▸ TASK GOAL: The number of lines below that contain the word "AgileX" is all that the answer should hold.

▸ LISTED ENTRIES:
------------------------

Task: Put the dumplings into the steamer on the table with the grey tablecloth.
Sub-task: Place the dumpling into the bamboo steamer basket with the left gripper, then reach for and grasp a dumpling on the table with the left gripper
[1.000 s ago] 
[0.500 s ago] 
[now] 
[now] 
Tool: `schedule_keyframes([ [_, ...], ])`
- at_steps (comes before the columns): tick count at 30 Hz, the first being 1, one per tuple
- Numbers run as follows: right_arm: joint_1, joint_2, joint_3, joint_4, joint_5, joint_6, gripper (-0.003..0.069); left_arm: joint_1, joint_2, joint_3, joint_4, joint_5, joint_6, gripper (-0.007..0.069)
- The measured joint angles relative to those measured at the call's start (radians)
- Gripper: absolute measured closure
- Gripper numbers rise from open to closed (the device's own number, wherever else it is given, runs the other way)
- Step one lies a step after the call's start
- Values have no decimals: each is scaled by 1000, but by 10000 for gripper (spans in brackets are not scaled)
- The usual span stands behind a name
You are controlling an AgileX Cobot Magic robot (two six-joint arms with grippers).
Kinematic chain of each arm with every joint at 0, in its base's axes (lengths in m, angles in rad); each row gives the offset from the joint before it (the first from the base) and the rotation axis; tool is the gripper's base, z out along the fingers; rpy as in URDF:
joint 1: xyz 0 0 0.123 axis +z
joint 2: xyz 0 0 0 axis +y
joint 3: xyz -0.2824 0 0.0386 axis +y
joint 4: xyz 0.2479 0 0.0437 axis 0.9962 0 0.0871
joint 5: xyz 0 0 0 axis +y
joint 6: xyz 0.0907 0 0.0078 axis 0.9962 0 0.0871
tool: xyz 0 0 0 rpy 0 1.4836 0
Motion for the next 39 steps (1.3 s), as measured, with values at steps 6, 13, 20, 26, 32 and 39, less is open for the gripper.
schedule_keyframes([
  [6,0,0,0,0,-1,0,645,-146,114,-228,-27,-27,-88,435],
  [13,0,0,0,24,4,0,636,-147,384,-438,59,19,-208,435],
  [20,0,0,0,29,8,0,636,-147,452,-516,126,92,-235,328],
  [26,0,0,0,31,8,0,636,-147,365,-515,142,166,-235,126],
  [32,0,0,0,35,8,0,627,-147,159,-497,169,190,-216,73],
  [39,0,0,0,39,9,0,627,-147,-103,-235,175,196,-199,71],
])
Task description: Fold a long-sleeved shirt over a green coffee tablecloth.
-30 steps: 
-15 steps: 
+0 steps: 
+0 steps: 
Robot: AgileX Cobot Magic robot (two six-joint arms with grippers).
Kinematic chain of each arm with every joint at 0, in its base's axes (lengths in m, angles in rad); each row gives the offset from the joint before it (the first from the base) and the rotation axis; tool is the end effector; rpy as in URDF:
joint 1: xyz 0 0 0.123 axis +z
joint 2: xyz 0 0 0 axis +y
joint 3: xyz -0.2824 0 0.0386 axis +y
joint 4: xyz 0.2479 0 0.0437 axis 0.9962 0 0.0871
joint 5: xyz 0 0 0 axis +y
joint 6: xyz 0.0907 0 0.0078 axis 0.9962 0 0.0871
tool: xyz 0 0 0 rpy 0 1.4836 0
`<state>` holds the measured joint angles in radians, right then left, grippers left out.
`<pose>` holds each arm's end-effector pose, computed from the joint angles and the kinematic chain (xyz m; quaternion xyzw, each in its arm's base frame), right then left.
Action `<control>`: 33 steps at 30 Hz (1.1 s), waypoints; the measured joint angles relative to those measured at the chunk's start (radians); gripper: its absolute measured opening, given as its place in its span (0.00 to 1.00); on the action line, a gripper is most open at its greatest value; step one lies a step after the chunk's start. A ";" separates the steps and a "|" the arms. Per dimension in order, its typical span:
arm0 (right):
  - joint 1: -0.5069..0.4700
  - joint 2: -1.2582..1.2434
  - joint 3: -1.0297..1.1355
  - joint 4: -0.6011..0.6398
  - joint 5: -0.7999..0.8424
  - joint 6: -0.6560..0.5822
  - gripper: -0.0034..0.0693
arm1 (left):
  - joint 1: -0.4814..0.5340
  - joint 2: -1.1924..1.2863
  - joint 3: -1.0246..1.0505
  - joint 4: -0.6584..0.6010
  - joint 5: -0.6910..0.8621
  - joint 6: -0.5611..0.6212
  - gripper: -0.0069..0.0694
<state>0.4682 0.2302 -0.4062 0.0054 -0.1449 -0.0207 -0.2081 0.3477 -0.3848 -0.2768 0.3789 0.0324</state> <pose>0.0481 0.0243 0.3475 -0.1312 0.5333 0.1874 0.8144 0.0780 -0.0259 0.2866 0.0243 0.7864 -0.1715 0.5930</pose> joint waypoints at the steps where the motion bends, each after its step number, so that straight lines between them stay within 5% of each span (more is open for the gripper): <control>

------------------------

▸ EXERCISE OUTPUT: 2